#### TASK GOAL:
Once the pictures are set aside, repeat all of the data below exactly.

#### RAW DATA:
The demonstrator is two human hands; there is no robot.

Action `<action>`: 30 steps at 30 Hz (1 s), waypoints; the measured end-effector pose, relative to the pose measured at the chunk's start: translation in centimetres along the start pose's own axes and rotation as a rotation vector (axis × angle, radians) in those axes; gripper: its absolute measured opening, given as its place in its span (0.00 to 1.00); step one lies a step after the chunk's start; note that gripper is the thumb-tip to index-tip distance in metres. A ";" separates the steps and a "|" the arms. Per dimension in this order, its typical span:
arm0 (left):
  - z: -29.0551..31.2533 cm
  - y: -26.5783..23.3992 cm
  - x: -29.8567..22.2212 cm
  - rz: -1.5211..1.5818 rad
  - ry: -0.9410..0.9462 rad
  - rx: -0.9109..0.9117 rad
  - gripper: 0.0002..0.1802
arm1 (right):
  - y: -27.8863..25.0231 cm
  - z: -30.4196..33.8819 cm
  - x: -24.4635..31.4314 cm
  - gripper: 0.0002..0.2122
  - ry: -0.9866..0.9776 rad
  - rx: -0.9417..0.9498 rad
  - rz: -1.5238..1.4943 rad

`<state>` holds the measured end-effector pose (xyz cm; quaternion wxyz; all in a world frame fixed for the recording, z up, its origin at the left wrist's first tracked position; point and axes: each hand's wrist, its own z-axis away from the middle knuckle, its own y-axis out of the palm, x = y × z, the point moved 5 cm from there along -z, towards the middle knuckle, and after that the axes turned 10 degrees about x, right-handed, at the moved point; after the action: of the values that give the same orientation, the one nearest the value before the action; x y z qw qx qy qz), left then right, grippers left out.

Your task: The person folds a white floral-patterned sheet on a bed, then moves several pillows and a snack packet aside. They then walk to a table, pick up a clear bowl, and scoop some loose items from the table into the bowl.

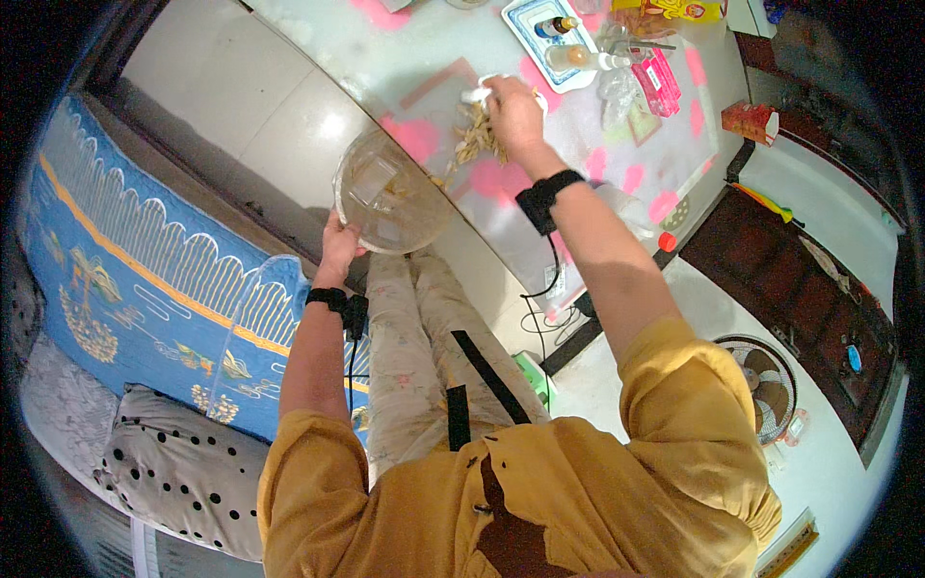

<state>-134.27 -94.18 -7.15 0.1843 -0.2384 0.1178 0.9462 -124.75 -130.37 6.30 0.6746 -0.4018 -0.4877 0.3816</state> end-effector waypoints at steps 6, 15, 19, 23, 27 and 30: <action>-0.1 0.2 0.7 -0.008 0.021 -0.034 0.22 | 4.1 5.2 5.3 0.12 -0.159 0.072 -0.127; 1.2 0.6 0.0 -0.024 -0.047 0.012 0.25 | 3.1 8.4 7.6 0.10 -0.214 0.042 -0.288; 1.3 0.9 0.2 0.025 -0.053 0.010 0.23 | -1.8 4.4 0.6 0.11 0.028 -0.091 -0.193; 0.8 1.4 1.2 -0.035 -0.084 0.043 0.25 | -3.1 0.1 -3.3 0.11 0.080 -0.102 0.035; 0.7 1.5 1.7 0.009 -0.017 0.040 0.24 | -0.6 -0.2 -3.0 0.10 0.117 -0.031 0.064; 0.8 1.6 1.8 0.012 0.006 0.003 0.24 | 1.3 2.0 -1.1 0.08 0.034 0.006 0.051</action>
<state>-136.69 -94.81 -7.18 0.1787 -0.2404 0.1211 0.9464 -127.12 -130.51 5.10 0.6741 -0.4186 -0.4646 0.3931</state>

#### TASK RESPONSE:
The demonstrator is two human hands; there is no robot.

Action `<action>`: 30 steps at 30 Hz (1 s), waypoints; the measured end-effector pose, relative to the pose measured at the chunk's start: translation in centimetres along the start pose's own axes and rotation as a rotation vector (axis × angle, radians) in those axes; gripper: its absolute measured opening, given as its place in its span (0.00 to 1.00); step one lies a step after the chunk's start; note that gripper is the thumb-tip to index-tip distance in metres. A ";" separates the steps and a "|" the arms. Per dimension in this order, its typical span:
arm0 (left):
  - z: -29.0551..31.2533 cm
  - y: -26.5783..23.3992 cm
  - x: -29.8567..22.2212 cm
  - rz: -1.5211..1.5818 rad
  - ry: -0.9410..0.9462 rad
  - rx: -0.9109..0.9117 rad
  - gripper: 0.0002..0.1802
arm1 (right):
  - y: -27.8863..25.0231 cm
  - z: -30.4196..33.8819 cm
  - x: -24.4635..31.4314 cm
  - gripper: 0.0002..0.2122
  - ry: -0.9866..0.9776 rad
  - rx: -0.9417..0.9498 rad
  - rz: -1.5238..1.4943 rad

`<state>` holds the measured end-effector pose (xyz cm; quaternion wxyz; all in a world frame fixed for the recording, z up, its origin at the left wrist's first tracked position; point and axes: each hand's wrist, its own z-axis away from the middle knuckle, its own y-axis out of the palm, x = y × z, the point moved 5 cm from there along -z, towards the middle knuckle, and after that the axes turned 10 degrees about x, right-handed, at the moved point; after the action: of the values that give the same orientation, the one nearest the value before the action; x y z qw qx qy qz), left then right, grippers left out.

Your task: The person folds a white floral-patterned sheet on a bed, then moves several pillows and a snack packet aside. They then walk to a table, pick up a clear bowl, and scoop some loose items from the table into the bowl.


<state>-134.27 -94.18 -7.15 0.1843 -0.2384 0.1178 0.9462 -124.75 -130.37 6.30 0.6746 -0.4018 -0.4877 0.3816</state> end-effector waypoints at steps 6, 15, 19, 23, 27 and 30: <action>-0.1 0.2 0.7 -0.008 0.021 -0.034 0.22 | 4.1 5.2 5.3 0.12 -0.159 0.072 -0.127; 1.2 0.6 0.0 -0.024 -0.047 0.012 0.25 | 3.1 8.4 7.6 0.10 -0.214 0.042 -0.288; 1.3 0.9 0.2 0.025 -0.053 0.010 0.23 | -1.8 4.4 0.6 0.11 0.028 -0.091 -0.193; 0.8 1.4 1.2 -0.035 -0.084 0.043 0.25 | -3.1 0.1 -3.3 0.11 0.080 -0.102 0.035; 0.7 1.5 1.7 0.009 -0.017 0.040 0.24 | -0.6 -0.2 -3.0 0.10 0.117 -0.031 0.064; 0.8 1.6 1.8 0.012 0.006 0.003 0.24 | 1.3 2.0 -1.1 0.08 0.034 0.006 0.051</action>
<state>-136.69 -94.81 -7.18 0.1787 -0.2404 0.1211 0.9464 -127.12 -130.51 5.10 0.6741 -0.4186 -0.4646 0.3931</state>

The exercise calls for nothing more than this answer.